(Saved entries)
══════════════════════════════

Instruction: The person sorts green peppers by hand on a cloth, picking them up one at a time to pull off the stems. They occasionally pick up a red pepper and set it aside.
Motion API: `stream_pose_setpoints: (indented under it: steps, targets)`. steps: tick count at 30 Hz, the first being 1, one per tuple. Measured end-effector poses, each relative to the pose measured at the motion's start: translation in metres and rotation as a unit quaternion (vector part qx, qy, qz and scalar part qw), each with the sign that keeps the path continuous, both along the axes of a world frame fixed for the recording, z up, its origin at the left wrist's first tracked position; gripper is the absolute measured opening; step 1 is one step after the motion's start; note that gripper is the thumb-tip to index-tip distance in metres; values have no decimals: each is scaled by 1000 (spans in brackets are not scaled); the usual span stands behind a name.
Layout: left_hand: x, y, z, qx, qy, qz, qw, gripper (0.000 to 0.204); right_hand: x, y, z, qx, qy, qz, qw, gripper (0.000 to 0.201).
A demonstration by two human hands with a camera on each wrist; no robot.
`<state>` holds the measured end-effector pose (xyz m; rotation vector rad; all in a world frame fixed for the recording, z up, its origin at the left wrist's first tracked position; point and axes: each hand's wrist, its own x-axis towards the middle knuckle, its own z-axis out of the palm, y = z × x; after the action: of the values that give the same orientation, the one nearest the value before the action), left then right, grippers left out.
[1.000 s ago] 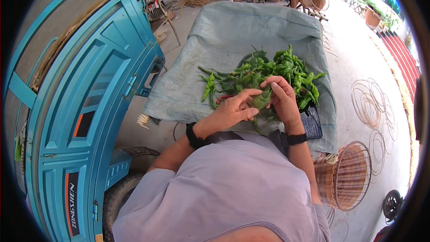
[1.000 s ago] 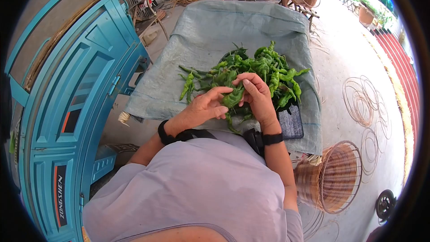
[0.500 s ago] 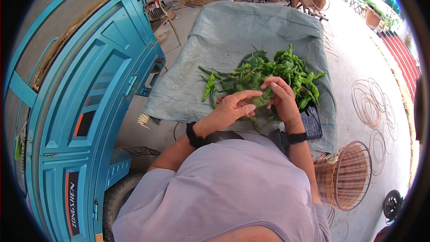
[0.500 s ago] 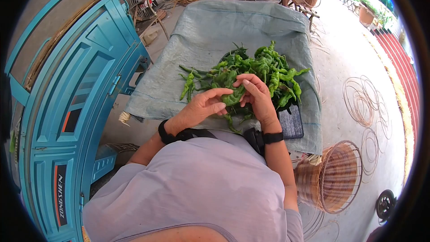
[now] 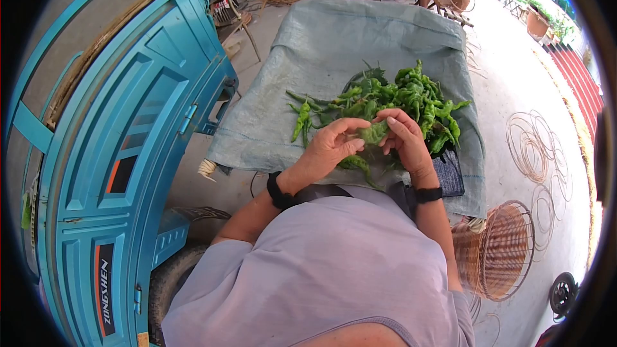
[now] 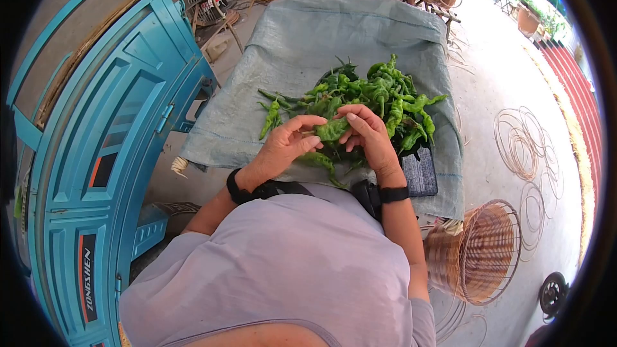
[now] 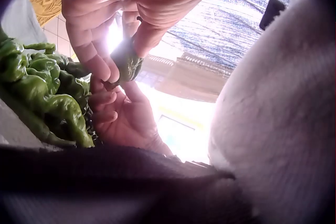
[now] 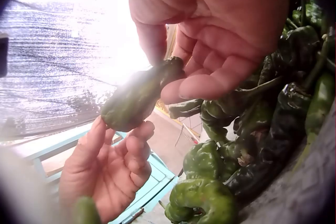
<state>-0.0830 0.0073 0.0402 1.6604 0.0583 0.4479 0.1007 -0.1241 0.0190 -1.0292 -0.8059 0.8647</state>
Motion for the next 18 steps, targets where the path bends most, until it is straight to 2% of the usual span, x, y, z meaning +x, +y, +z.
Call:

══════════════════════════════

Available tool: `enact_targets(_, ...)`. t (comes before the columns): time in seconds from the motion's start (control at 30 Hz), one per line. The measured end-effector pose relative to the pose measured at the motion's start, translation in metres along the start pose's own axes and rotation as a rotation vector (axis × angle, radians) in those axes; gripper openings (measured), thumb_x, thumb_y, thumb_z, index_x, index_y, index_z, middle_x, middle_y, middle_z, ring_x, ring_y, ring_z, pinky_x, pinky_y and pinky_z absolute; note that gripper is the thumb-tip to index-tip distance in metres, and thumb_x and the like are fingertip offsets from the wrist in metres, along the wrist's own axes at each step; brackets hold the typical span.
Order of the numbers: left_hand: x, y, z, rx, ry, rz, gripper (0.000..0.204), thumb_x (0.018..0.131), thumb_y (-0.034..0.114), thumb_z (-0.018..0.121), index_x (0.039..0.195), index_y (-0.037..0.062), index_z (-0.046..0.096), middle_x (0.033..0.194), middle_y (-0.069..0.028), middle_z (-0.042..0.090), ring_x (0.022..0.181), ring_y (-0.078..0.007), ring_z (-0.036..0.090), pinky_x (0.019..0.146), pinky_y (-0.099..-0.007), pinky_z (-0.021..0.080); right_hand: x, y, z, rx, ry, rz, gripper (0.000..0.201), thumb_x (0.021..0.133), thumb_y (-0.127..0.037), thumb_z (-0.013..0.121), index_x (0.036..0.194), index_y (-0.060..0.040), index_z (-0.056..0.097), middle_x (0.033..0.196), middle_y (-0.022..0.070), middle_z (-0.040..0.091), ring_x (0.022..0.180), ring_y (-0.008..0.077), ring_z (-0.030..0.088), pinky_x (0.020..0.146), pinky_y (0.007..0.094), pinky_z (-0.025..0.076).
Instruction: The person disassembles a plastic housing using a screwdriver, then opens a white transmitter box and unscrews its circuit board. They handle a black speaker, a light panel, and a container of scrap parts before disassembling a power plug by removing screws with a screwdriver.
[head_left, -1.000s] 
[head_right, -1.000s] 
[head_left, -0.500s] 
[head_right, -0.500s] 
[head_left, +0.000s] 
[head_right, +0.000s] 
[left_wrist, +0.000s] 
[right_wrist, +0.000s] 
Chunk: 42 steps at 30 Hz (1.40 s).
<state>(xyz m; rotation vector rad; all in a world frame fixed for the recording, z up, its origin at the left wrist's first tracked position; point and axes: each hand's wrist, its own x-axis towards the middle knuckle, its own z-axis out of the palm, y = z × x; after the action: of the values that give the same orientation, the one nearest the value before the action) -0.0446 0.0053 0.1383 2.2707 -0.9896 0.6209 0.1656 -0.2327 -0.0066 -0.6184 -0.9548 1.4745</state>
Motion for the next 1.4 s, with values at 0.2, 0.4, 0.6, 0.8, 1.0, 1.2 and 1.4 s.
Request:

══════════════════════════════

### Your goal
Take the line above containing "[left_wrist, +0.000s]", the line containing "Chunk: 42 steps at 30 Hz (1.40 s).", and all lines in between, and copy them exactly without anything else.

### Answer box
[left_wrist, +0.000s] 
[right_wrist, +0.000s] 
Chunk: 42 steps at 30 Hz (1.40 s).

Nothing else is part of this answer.